Progress for numpy on windows 64 bits

The numpy 1.3.0 installer for windows 64 does not work very well. On some configurations, it does not even import without crashing. The crashes are mostly likely due to some bad interactions between the 64 bits mingw compilers and python (built with Visual Studio 2008). Although I know it is working, I had no interest in building numpy with MS compiler, because gfortran does not work with VS 2008. There are some incompatibilities because the fortran runtime from gfortran is incompatible with the VS 2008 C runtime (I get some scary linking errors).

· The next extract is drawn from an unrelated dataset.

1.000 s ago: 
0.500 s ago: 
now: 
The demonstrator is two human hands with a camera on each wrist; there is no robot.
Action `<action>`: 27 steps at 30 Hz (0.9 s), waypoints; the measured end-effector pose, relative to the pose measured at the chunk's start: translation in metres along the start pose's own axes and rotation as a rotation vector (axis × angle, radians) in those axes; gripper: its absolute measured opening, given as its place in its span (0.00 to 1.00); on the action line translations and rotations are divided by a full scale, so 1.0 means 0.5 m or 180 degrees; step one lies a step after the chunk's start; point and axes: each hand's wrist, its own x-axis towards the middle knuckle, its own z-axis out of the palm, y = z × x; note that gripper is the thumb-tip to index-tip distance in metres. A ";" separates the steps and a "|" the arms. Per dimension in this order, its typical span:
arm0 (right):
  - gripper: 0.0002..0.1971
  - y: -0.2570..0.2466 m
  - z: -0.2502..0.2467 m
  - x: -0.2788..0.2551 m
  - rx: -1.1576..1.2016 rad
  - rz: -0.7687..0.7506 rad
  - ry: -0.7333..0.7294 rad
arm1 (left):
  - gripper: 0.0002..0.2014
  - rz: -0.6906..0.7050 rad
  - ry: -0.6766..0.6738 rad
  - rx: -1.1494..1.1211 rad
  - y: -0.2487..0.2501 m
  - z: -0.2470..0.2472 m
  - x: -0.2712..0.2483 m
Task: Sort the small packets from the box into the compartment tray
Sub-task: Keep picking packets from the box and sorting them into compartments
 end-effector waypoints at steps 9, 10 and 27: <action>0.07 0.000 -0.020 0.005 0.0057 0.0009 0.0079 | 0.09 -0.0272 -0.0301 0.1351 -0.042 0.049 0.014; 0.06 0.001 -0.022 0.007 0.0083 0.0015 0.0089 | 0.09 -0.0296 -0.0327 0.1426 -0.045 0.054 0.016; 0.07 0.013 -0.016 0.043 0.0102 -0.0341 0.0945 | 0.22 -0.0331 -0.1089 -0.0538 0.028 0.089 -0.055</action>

So the situation is either building numpy with MS compiler, but with no hope of getting scipy afterwards, or building a numpy with crashes which are very difficult to track down. Today, I realized that I may go somewhere if somehow, I could use gfortran without using the gfortran runtime (e.g. libgfortran.a). I first tried calling a gfortran-built blas/lapack from a C program built with VS 2008, and after a couple of hours, I managed to get it working. Building numpy itself with full blas/lapack was a no-brainer then.

Now, there is the problem of scipy. Since scipy has some fortran code, which itself depends on the gfortran runtime when built with gfortran, I am trying to ‘fake’ a minimal gfortran runtime built with the C compiler. Since this mini runtime is built with the MS compiler and with the same  C runtime as used by python, it should work if the runtime is ABI compatible with the gfortran one. As gfortran is open source, this may not be intractable :)

With this technique, I could go relatively far in a short time. Among the packages which build and pass most of the test suite:
 – scipy.fftpack
 – scipy.lapack
 – some scipy.sparse

Some packages like cluster or spatial are not ANSI C compatible, so they fail to build. This should not be too hard to fix. The main problem is scipy.special: the C code is horrible, and there needs many hacks to build the C code. The Fortran code needs quite a few functions from the fortran runtime, so this needs some work. But ~ 300 unit tests of scipy pass, so this is encouraging.